Distinguished Service to Museums Award
The most prestigious award for individuals in the US museum profession, the Award for Distinguished Service to Museums recognizes an individual’s significant and sustained contributions to the museum field over a career of 20+ years.
Cinnamon Catlin-Legutko, late Director, Illinois State Museum
On January 21, 2023, former AAM Board Member Cinnamon Catlin-Legutko passed away after a fierce battle with cancer. A leader in museums for more than twenty years, Cinnamon will be best remembered for using her power to change lives, inspire movements, and challenge the status quo in the museum field.

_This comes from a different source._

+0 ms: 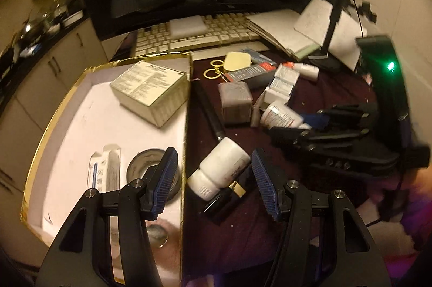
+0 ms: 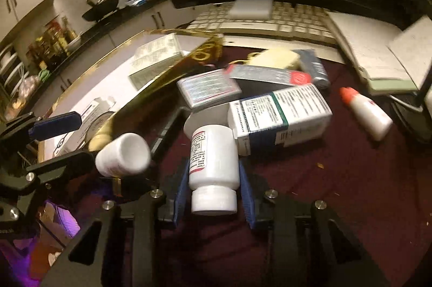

Cinnamon served as a museum director since 2001, most recently at the Illinois State Museum. During her tenure there, she led efforts to ensure museum exhibits were more inclusive and representative of the state’s diverse population. She hired the State of Illinois’ first Tribal relations director to build relationships with Tribal Nations, ensure Illinois’ compliance with federal laws, and facilitate the return of ancestral remains. She also chaired the Diversity, Equity, Accessibility, and Inclusion (DEAI) Committee at the Illinois Department of Natural Resources where she led INDR’s efforts to prioritize DEAI in all facets of their operations.
Prior to joining the Illinois State Museum, Cinnamon was President & CEO of the Abbe Museum, where she was a motivational force behind the museum’s decolonization initiative, working with the Wabanaki communities in Maine to develop policies and protocols to ensure collaboration and cooperation. She made the Abbe a leading resource and model for the museum field for ideas, solutions, and strategies for understanding and developing decolonizing museum practice. Her conversations about the topic—including her 2016 TEDx talk We Must Decolonize Our Museums—moved forward a robust national dialogue across the museum and history fields.
Before joining the Abbe Museum, she was director of the General Lew Wallace Study and Museum. During her tenure, the museum received the Institute of Museum and Library Service’s National Medal for Museum Service in 2008.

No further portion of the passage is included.